• [Your instructions] Number of lines with "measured" in the data: give that figure by itself.

• [Data segment]
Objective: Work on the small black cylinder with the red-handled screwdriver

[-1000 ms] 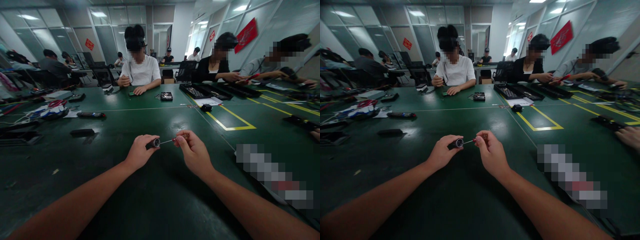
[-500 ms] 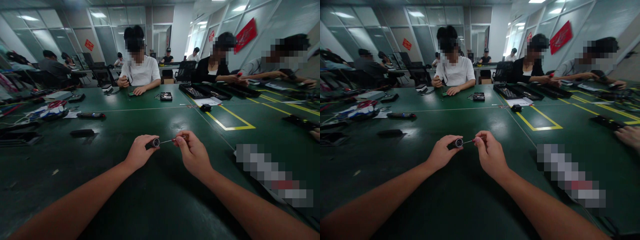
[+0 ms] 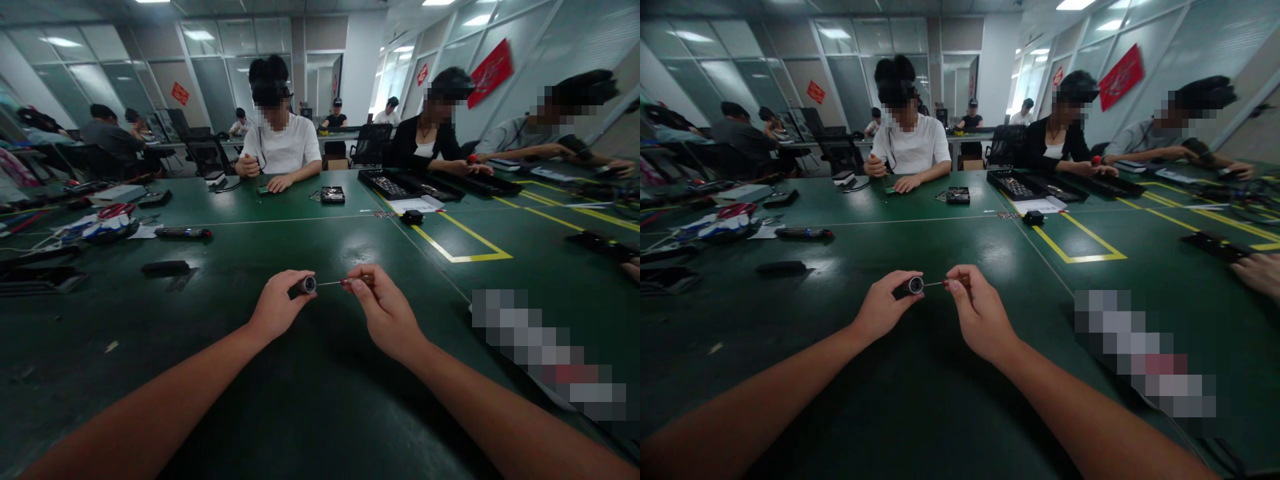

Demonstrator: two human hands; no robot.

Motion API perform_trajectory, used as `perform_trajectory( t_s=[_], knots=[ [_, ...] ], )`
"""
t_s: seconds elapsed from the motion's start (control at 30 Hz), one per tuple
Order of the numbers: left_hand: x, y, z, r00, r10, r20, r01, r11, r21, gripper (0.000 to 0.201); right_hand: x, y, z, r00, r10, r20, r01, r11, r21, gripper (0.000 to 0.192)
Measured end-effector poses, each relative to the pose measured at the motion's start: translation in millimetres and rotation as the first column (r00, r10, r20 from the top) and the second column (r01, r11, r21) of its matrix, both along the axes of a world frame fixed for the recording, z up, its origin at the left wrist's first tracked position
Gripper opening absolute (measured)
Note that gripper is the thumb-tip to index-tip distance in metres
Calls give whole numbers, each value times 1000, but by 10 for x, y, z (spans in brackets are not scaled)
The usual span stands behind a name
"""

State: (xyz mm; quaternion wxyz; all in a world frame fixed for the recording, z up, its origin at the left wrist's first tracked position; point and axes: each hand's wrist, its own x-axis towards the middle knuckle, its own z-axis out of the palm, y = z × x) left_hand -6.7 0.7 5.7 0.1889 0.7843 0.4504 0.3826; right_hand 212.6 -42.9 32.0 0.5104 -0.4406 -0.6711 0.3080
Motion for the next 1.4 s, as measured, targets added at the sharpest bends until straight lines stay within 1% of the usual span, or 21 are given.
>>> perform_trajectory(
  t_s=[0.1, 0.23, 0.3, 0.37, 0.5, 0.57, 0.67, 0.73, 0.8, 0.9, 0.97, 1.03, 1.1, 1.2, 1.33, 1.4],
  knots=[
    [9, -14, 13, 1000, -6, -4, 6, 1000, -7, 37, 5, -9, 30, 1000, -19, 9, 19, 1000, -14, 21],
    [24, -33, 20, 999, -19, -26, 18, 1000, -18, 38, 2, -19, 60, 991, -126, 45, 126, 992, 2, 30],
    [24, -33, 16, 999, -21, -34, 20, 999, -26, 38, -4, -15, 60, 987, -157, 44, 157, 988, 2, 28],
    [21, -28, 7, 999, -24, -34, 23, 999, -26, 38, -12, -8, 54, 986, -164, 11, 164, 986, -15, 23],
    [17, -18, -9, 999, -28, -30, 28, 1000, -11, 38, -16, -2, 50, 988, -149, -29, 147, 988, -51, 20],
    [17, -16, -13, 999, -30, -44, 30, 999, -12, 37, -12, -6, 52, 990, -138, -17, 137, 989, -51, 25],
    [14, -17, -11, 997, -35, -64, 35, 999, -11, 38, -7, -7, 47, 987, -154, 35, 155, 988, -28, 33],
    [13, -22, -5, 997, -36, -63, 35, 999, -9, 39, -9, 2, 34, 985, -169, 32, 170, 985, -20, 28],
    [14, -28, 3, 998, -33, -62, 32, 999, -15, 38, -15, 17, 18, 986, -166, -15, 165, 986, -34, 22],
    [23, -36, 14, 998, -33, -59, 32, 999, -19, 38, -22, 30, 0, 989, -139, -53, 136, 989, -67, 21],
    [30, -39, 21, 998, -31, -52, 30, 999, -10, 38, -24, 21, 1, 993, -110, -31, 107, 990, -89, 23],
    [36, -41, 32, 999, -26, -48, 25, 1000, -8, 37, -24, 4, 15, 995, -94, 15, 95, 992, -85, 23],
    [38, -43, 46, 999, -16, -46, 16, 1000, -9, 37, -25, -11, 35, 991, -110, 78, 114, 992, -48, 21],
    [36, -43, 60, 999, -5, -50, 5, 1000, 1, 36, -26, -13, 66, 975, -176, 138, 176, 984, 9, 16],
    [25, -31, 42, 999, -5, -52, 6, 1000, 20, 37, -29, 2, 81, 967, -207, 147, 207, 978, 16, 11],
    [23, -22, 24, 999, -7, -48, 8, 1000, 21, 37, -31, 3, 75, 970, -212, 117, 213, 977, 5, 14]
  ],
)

• [Answer box] 3